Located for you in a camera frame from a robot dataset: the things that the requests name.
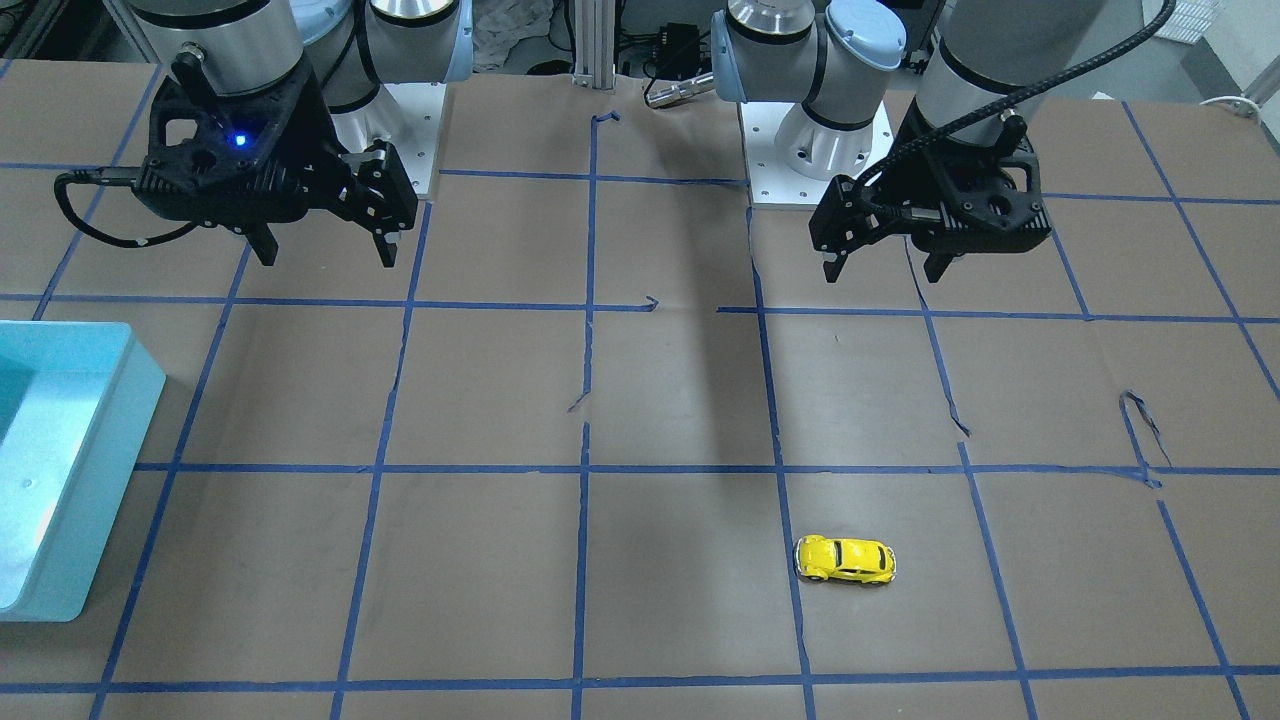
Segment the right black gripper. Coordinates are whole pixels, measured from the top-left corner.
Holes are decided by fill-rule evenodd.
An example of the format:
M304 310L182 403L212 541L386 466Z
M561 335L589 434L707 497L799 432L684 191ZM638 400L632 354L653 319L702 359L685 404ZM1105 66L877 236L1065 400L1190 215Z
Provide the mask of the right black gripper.
M279 249L268 224L325 210L371 232L381 265L394 268L419 205L392 143L349 151L338 140L308 59L264 90L220 95L192 53L174 58L154 99L134 196L168 220L246 231L264 266Z

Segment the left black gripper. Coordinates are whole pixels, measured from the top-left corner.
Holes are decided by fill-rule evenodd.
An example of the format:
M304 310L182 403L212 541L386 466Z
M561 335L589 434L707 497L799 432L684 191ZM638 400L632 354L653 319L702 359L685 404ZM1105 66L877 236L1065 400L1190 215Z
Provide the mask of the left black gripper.
M890 234L906 234L938 283L956 255L1028 252L1052 232L1030 141L1007 149L969 149L942 141L854 188L836 176L808 222L827 283L849 254Z

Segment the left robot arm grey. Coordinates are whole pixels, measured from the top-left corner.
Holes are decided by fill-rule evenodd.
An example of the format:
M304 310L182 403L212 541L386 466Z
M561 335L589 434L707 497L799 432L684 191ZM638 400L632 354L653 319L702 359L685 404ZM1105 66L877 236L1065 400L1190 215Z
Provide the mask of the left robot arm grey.
M710 29L716 91L728 102L787 102L780 146L824 181L808 228L837 281L849 258L891 234L925 255L937 282L969 254L1028 252L1052 225L1027 137L1041 96L1156 35L1166 1L1134 35L1075 51L1101 1L959 1L890 151L868 161L873 122L908 32L878 1L731 1Z

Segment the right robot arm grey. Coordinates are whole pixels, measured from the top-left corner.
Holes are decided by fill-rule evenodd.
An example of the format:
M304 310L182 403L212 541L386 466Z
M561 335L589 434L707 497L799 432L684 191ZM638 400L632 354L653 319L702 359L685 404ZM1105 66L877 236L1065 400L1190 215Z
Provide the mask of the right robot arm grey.
M381 265L419 213L396 85L474 68L470 1L129 1L166 69L131 192L155 215L244 238L328 211L366 229Z

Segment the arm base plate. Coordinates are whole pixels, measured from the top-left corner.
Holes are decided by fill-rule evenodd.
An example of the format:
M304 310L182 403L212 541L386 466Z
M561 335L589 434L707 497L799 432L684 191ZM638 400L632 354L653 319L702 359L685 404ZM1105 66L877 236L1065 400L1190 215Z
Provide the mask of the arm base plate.
M833 177L860 176L893 142L883 102L870 124L854 131L819 124L799 102L745 102L739 118L756 210L812 210Z
M448 108L443 83L384 85L374 100L332 115L338 140L352 152L380 138L396 146L413 191L433 199L436 161Z

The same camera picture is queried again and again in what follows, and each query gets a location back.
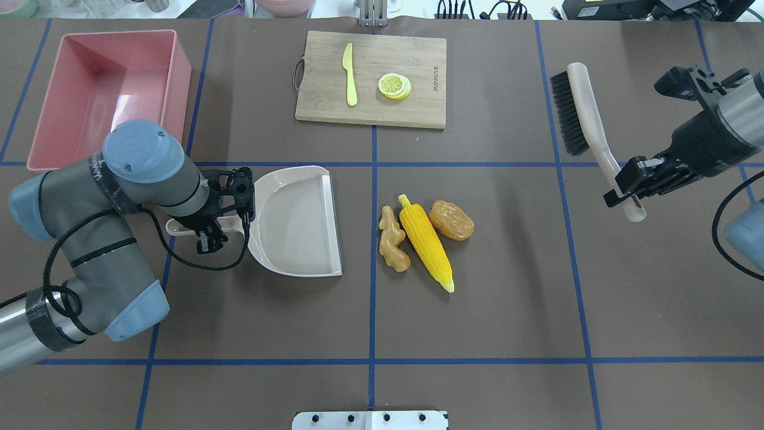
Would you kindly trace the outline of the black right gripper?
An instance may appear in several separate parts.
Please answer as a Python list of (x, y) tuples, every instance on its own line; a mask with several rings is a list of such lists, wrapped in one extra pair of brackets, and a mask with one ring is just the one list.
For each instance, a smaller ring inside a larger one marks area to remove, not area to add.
• • •
**Exercise details**
Please output all of the entries exactly as they appear, with no pictures.

**Reply to the task**
Located for you in a camera frame from a robot dataset: the things that the requests name.
Segment the right black gripper. Coordinates are whole pixels, measured from the top-left corner.
Holes are decided by fill-rule evenodd.
An example of the format:
M304 310L182 403L212 541L386 466Z
M561 335L589 434L707 497L799 432L684 191ZM638 400L632 354L653 319L702 359L685 404ZM1105 66L877 236L1065 400L1190 215Z
Provide the mask of the right black gripper.
M279 249L268 224L325 210L371 232L381 265L394 268L419 205L392 143L349 151L338 140L308 59L264 90L220 95L192 53L174 58L154 99L134 196L168 220L246 231L264 266Z

Segment the left black gripper. Coordinates are whole pixels, measured from the top-left corner.
Holes are decided by fill-rule evenodd.
An example of the format:
M304 310L182 403L212 541L386 466Z
M561 335L589 434L707 497L799 432L684 191ZM638 400L632 354L653 319L702 359L685 404ZM1105 66L877 236L1065 400L1190 215Z
Provide the mask of the left black gripper.
M890 234L906 234L938 283L956 255L1028 252L1052 232L1030 141L1007 149L969 149L942 141L854 188L836 176L808 222L827 283L849 254Z

Segment the left robot arm grey. Coordinates are whole pixels, measured from the top-left corner.
Holes are decided by fill-rule evenodd.
An example of the format:
M304 310L182 403L212 541L386 466Z
M561 335L589 434L707 497L799 432L684 191ZM638 400L632 354L653 319L702 359L685 404ZM1105 66L877 236L1065 400L1190 215Z
Provide the mask of the left robot arm grey.
M710 29L716 91L728 102L787 102L780 146L824 181L808 228L837 281L849 258L891 234L925 255L937 282L969 254L1028 252L1052 225L1027 137L1041 96L1156 35L1166 1L1134 35L1075 51L1101 1L959 1L890 151L868 161L873 122L908 32L878 1L731 1Z

Segment the right robot arm grey. Coordinates are whole pixels, measured from the top-left corner.
Holes are decided by fill-rule evenodd.
An example of the format:
M304 310L182 403L212 541L386 466Z
M561 335L589 434L707 497L799 432L684 191ZM638 400L632 354L653 319L702 359L685 404ZM1105 66L877 236L1065 400L1190 215Z
Provide the mask of the right robot arm grey.
M381 265L419 213L396 85L474 68L470 1L129 1L166 69L131 192L155 215L244 238L328 211L366 229Z

Segment the arm base plate. Coordinates are whole pixels, measured from the top-left corner.
Holes are decided by fill-rule evenodd.
An example of the format:
M304 310L182 403L212 541L386 466Z
M561 335L589 434L707 497L799 432L684 191ZM638 400L632 354L653 319L702 359L685 404ZM1105 66L877 236L1065 400L1190 215Z
Provide the mask of the arm base plate.
M833 177L860 176L893 142L883 102L870 124L854 131L819 124L799 102L745 102L739 118L756 210L812 210Z
M448 108L443 83L384 85L374 100L332 115L338 140L352 152L380 138L396 146L413 191L433 199L436 161Z

The same camera picture is queried again and again in what follows, and each query gets a location back.
Would you kindly trace the outline of the black right gripper?
An instance may appear in several separate parts.
Please answer as a Python list of (x, y) tuples, every instance on its own line; a mask with several rings is a list of such lists, wrapped in one extra pair of brackets, and a mask with one ring is just the one list.
For each instance, a smaller ring inside a larger one marks area to remove, not area to add.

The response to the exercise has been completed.